_Work instruction:_
Return exactly and only these lines: the first of the listing through the one containing "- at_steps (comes".

[Recorded data — start]

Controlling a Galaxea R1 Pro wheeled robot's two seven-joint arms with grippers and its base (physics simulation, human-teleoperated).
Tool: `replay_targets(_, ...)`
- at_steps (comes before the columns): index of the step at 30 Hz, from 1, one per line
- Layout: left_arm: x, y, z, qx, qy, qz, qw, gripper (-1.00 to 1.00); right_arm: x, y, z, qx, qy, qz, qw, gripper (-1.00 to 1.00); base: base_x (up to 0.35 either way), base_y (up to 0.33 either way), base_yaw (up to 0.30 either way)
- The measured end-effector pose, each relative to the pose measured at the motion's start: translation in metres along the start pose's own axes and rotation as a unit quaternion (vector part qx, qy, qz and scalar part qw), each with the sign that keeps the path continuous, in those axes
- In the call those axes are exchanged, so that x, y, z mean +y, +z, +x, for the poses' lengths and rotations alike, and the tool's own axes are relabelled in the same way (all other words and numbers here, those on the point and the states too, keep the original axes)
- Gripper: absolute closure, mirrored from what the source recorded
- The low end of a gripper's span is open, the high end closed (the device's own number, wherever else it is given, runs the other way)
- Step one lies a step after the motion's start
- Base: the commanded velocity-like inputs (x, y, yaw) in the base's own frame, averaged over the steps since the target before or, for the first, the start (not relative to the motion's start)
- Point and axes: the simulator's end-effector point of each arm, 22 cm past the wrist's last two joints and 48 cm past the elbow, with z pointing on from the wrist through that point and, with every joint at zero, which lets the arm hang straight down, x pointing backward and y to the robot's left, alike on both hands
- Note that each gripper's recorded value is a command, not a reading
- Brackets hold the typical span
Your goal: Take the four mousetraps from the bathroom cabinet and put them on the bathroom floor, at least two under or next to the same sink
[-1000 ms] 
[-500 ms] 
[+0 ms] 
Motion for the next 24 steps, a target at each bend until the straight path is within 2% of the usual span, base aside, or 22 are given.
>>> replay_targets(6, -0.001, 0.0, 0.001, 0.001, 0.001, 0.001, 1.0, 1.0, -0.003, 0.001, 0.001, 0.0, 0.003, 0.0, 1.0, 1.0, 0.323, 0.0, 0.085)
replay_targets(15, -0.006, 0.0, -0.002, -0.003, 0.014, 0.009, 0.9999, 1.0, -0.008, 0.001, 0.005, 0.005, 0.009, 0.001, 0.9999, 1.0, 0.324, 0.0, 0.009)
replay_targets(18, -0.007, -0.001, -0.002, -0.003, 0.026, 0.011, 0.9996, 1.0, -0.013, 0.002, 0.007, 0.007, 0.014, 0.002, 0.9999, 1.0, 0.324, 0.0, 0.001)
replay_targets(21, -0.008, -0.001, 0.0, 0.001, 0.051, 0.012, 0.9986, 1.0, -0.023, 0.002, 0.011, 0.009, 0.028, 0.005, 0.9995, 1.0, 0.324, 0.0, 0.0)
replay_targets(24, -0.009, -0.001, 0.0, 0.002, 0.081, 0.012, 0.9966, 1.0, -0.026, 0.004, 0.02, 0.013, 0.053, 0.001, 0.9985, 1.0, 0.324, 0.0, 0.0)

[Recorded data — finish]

_Final answer:_
Controlling a Galaxea R1 Pro wheeled robot's two seven-joint arms with grippers and its base (physics simulation, human-teleoperated).
Tool: `replay_targets(_, ...)`
- at_steps (comes before the columns): index of the step at 30 Hz, from 1, one per line

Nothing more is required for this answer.